American Chestnut
American chestnuts have larger and more widely spaced saw-teeth on the edge of the leaves. The scientific name is Castanea Dentata, where castanea means chestnut and dentata means toothed. Once an important hardwood timber tree, the American chestnut is highly susceptible to chestnut blight, accidentally introduced into North America on imported Asiatic chestnut trees. The disease spread 80 km a year and in a few decades killed up to three billion trees. Now American chestnut grows in some protected areas but the largest part of chestnuts in the US are represented by the Chinese species that is immune to the blight.
Beer
Chestnuts have a great starch profile, they can be used to make a wonderful brew. If you chemically compare them to malted barley, you will find surprising similarities.
Chestnut beer has been produced in France (it is a Corse specialty), in Central Europe and in Brazil. In the last years some American brewery started to produce this tasty beer.
Cake
Chestnuts are used in the pastry and in cakes. The two most famous are Castagnaccio and Mont Blanc. Castagnaccio is a plain chestnut flour cake, typical of Tuscany, Liguria, Piedmont, Emilia-Romagna, in Italy. It's made by a dough of chestnut, water, olive oil, pine nuts, and raisins, and cooked in a oven. Castagnaccio is best served with ricotta, chestnut honey or sweet wines such as vin santo. Mont Blanc is a dessert of puréed, sweetened chestnuts topped with whipped cream. The name comes from Mont Blanc, as it resembles a snow-capped mountain. It is popular in France, Italy, China, Japan, Hungary and in Romania. The dessert was described in an Italian cook book from 1475, and was often served in the home of Cesare and Lucrezia Borgia.
Dried
Once dried, chestnut loses most of its water as its caloric value increases. According to the usual conversion table, 100 grams of fresh chestnut provides 199 calories; dried, they provide almost twice (371 calories) that amount.
European Chestnut
European chestnut (or Castanea sativa where the Latin sativa means "cultivated by humans"), is a tree that has been cultivated for its edible nuts since ancient times all across Europe, from Brittany to Greece. Some cultivars ('Marron de Lyon', 'Paragon' and some hybrids) produce only one large nut per cupule, rather than the usual two to four nuts of edible, though smaller, size.
Flour
After the chestnuts are dried, they can be ground into flour. Because chestnut flour does not rise, many commentators refused to call the loaves bread.
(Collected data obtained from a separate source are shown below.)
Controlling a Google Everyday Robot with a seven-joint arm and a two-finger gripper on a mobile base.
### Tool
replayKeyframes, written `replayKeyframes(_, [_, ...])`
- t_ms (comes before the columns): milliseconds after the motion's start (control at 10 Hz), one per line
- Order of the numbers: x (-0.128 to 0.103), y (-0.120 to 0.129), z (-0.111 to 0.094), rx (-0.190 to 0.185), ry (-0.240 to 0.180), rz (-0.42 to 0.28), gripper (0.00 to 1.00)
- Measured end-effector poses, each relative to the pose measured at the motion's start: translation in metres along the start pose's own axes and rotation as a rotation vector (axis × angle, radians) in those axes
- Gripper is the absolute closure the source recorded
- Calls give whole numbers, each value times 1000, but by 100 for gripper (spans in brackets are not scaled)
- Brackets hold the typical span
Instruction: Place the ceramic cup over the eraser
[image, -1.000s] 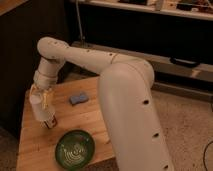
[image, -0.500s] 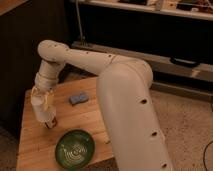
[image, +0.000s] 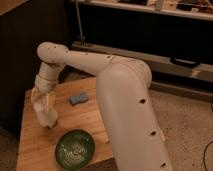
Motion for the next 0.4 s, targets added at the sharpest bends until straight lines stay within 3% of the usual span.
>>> replayKeyframes(400, [3, 8, -10, 24, 4, -8, 20])
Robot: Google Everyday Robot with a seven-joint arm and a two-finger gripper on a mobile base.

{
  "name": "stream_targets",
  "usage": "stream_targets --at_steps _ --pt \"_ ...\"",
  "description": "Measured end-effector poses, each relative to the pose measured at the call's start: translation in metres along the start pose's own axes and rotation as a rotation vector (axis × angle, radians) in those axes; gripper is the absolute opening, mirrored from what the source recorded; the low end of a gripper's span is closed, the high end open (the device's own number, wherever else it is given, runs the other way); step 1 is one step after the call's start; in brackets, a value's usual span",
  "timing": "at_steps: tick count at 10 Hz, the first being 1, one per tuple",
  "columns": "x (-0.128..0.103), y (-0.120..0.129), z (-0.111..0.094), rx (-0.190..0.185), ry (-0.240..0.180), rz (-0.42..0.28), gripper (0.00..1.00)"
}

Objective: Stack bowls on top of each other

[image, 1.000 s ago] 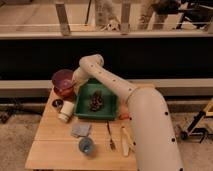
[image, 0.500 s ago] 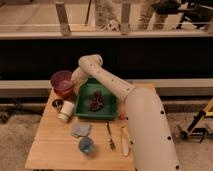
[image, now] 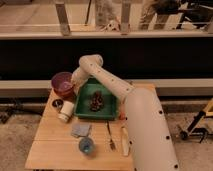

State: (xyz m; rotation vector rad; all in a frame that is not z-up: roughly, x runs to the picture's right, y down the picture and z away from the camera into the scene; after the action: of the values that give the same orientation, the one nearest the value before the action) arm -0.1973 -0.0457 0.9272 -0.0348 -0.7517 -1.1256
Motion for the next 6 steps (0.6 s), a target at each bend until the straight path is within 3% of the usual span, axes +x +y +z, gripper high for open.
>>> stream_targets --at_steps 6 --pt "-0.0018 -0.0008 -0.0006 0.008 0.002 -0.012 0.80"
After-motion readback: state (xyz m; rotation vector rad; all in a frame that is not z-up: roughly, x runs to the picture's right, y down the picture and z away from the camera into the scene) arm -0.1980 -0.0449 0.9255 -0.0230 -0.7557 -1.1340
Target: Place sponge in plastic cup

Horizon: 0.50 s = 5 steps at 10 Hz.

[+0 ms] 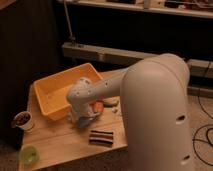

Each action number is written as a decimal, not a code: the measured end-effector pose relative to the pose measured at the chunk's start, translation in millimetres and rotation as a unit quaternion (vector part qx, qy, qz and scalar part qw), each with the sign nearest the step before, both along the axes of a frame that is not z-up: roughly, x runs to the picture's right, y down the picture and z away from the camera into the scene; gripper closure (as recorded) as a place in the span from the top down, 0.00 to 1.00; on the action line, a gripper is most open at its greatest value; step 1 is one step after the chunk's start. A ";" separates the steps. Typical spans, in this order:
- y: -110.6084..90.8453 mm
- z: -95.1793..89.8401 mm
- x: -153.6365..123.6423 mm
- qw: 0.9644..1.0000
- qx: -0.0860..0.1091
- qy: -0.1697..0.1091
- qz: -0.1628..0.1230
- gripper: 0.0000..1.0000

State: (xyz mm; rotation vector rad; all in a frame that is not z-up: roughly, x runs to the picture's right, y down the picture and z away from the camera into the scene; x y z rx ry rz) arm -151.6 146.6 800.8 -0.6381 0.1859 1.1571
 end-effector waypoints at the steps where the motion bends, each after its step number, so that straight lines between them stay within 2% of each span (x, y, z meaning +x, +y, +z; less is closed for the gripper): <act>1: -11.3 -0.6 1.9 1.000 0.009 0.002 0.003 0.00; 2: -18.5 1.9 1.1 1.000 0.013 0.000 0.000 0.02; 3: -19.6 6.2 -6.5 1.000 0.006 -0.011 -0.006 0.09; 5: -8.8 12.9 -35.7 0.999 -0.009 -0.042 -0.031 0.29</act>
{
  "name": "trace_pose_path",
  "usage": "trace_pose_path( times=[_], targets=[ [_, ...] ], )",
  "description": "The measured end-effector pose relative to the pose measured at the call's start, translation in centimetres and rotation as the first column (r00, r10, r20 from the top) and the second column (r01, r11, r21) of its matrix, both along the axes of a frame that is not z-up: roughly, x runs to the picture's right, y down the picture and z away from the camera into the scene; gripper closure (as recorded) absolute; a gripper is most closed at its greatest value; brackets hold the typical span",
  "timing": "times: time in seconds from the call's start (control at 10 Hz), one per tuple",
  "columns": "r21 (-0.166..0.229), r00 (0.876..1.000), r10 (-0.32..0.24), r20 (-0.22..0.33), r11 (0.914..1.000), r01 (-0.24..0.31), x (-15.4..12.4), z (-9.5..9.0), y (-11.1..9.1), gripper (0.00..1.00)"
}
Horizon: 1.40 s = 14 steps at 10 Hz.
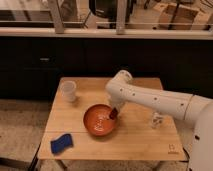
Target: Place the pepper in the ceramic bowl
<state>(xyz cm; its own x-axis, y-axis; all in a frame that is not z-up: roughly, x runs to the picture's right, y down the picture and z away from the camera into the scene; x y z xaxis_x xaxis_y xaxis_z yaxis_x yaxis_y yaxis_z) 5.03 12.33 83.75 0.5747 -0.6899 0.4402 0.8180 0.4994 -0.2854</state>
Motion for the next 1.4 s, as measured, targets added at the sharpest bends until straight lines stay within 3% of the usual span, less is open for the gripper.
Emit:
trace_pose_path(
  times=[0.6,1.4],
  targets=[
    [-0.005,0.999,-0.035,0.014,0.9994,0.035,-2.2,-0.5,-0.1,1.00],
    [-0.008,0.999,-0.042,0.025,0.9991,0.043,-4.5,-0.5,0.5,1.00]
  ],
)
Chestnut flour and all the products derived from it (from bread to beer), are gluten free.
Genoa
In 1584, the governor of Genoa, who dominated Corsica, ordered to all farmers and landowners to plant four trees every year, among which a chestnut tree – plus olive, fig and mulberry trees. Chestnut found an ideal soil in the island and this helped to develop an economy based on chestnuts.
Hundred horses
The largest and oldest known chestnut tree in the world is called Hundred Horse Chestnut and is located in Sant'Alfio, on the eastern slope of Mount Etna, in Sicily. It had a circumference of 57.9 m when measured in 1780. Above-ground the tree has since split into multiple large trunks, but below-ground, these trunks still share the same roots. It is generally believed to be 2,000 to 4,000 years old. The tree's name originated from a legend: the queen of Aragon and her company of one hundred knights were caught in a severe thunderstorm during a trip to Mount Etna. The entire company is said to have found shelter under the tree.
Ink disease
Ink disease, caused by Phytophthora cambivora and Phytophthora Cinnamomi, officially began in 1842, and spread to Portugal by 1853, reaching France by 1860. The disease killed chestnut trees in about two to three years. It was named after the ink-black color of the tannic acid becoming oxidized after seeping out. Ink disease turns the leaves yellow until they fall off; the fruits remain small and the nuts prematurely drop out of the burrs.
Japanese Chestnut
Chestnut (Kuri in Japanese) is Japan's most ancient fruit. Kuri was cultivated even before growing rice. It is widely used to cook Japanese dishes: kurigohan (boiled rice with chestnut), kurimanju (ravioli with chestnut). It is also used to cook sweets and compote.
Kalorama
Kalorama is the name of the yearly festival held at the Kalorama Reserve, in Melbourne (Australia), on the first Sunday of May. There are many other world festival centered around chestnuts.
Latitude
The tree tends to stop bearing fruit North of the fifty-second parallel. In Eurasia the hypothetical line is drawn from Brittany to Belgrade down to Trabezon, in Turkey. In Africa, chestnuts grow only in Maghreb. In North America, there were many chestnut trees before the first half of the twentieth century, later about three billions of trees were destroyed by a blight. Another species of chestnut exists in China, and Japan is on its way to becoming the world’s leading chestnut producer.